┌─ Record extracts
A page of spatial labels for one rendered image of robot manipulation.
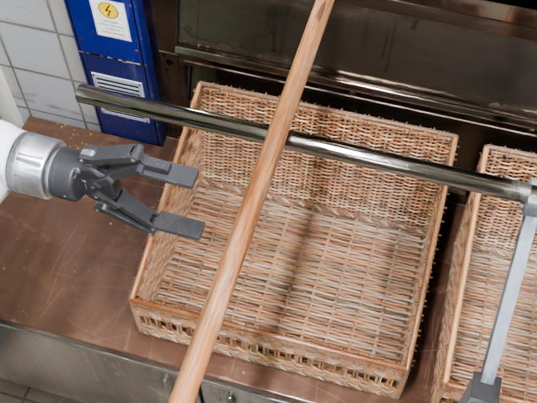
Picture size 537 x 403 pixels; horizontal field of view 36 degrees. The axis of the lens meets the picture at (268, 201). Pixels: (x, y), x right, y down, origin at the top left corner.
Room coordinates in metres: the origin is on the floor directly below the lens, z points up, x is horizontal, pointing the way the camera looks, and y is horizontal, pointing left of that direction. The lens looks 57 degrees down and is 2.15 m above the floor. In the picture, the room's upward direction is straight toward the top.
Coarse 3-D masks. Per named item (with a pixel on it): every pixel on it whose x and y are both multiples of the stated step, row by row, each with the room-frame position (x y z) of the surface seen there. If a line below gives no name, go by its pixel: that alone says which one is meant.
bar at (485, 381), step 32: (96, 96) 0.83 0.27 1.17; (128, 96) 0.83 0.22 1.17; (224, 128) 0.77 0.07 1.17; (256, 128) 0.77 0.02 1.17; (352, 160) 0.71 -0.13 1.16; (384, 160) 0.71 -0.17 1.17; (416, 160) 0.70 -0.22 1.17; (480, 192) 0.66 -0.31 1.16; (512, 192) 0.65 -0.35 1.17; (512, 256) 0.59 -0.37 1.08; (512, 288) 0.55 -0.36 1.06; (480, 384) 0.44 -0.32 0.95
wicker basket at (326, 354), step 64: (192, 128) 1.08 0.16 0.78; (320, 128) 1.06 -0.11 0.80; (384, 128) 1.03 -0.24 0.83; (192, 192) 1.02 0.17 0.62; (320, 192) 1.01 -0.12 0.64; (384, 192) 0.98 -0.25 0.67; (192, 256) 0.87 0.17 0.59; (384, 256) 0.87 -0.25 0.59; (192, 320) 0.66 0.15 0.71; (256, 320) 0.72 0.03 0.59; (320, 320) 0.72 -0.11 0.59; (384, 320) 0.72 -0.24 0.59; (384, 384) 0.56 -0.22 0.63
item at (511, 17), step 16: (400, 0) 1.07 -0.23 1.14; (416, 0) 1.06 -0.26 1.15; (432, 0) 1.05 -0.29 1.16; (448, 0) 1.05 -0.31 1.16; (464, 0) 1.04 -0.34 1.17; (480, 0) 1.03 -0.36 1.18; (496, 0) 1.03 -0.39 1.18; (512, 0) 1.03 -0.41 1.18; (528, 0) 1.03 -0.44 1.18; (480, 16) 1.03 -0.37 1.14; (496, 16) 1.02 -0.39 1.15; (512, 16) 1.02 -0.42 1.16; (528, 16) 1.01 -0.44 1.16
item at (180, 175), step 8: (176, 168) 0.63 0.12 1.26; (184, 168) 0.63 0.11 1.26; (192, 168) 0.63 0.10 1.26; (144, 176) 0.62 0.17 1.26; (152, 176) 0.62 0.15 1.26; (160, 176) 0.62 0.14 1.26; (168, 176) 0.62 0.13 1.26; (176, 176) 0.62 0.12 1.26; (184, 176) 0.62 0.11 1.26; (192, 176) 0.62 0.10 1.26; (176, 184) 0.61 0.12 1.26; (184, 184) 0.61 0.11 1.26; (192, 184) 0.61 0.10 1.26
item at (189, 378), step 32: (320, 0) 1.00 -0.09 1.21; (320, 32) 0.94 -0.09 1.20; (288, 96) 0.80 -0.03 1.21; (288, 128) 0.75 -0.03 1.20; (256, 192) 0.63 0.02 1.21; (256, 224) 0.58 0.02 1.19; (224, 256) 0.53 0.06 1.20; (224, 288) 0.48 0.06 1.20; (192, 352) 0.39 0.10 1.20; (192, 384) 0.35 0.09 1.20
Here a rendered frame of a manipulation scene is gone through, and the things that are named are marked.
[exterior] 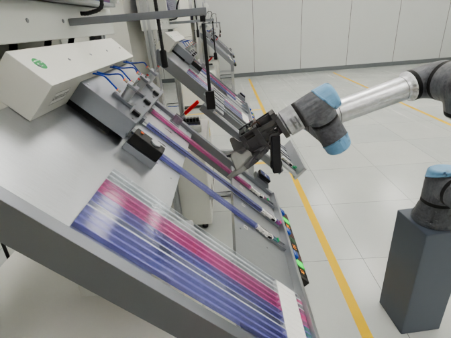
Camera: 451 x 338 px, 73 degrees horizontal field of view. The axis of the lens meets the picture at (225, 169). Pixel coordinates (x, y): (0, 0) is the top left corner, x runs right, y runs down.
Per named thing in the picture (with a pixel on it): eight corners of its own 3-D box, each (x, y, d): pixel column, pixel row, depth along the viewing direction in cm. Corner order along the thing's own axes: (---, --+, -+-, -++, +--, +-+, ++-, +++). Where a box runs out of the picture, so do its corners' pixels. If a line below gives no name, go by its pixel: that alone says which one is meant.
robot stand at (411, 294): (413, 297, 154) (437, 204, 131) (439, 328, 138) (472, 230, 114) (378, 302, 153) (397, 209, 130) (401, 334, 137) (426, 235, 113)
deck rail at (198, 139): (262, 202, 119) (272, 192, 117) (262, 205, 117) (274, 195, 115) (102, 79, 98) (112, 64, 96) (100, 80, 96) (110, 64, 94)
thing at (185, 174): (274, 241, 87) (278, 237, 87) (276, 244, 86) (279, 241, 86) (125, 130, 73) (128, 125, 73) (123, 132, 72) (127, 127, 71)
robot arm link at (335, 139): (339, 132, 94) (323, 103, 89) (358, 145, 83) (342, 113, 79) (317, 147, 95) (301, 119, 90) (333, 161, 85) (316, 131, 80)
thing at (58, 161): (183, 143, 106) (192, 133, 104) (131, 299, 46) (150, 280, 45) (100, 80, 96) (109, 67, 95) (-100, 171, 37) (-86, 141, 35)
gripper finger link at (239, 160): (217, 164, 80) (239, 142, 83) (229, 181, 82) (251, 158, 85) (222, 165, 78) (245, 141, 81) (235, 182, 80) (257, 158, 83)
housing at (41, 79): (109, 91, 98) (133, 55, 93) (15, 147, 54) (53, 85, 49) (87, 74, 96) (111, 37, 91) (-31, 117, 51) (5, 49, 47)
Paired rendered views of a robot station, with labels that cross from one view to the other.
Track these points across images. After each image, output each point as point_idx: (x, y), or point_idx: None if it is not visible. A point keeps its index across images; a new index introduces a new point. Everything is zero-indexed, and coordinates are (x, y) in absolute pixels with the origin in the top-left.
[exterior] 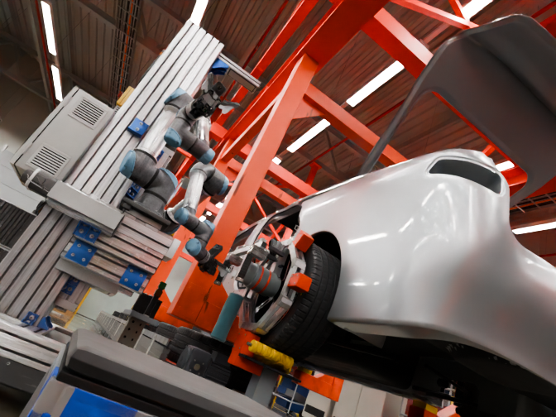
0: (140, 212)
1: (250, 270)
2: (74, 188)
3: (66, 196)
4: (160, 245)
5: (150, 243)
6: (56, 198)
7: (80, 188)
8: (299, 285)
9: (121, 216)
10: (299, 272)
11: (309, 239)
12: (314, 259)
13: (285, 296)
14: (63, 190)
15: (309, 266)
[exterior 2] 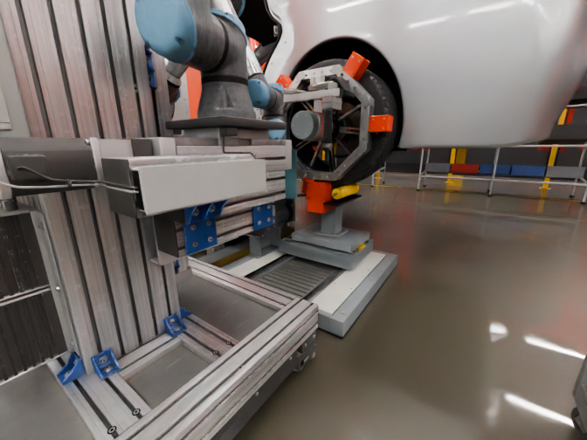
└─
Assignment: The answer is to be one number: the count of lines in the entries containing the string "lens".

Solution to this task: 3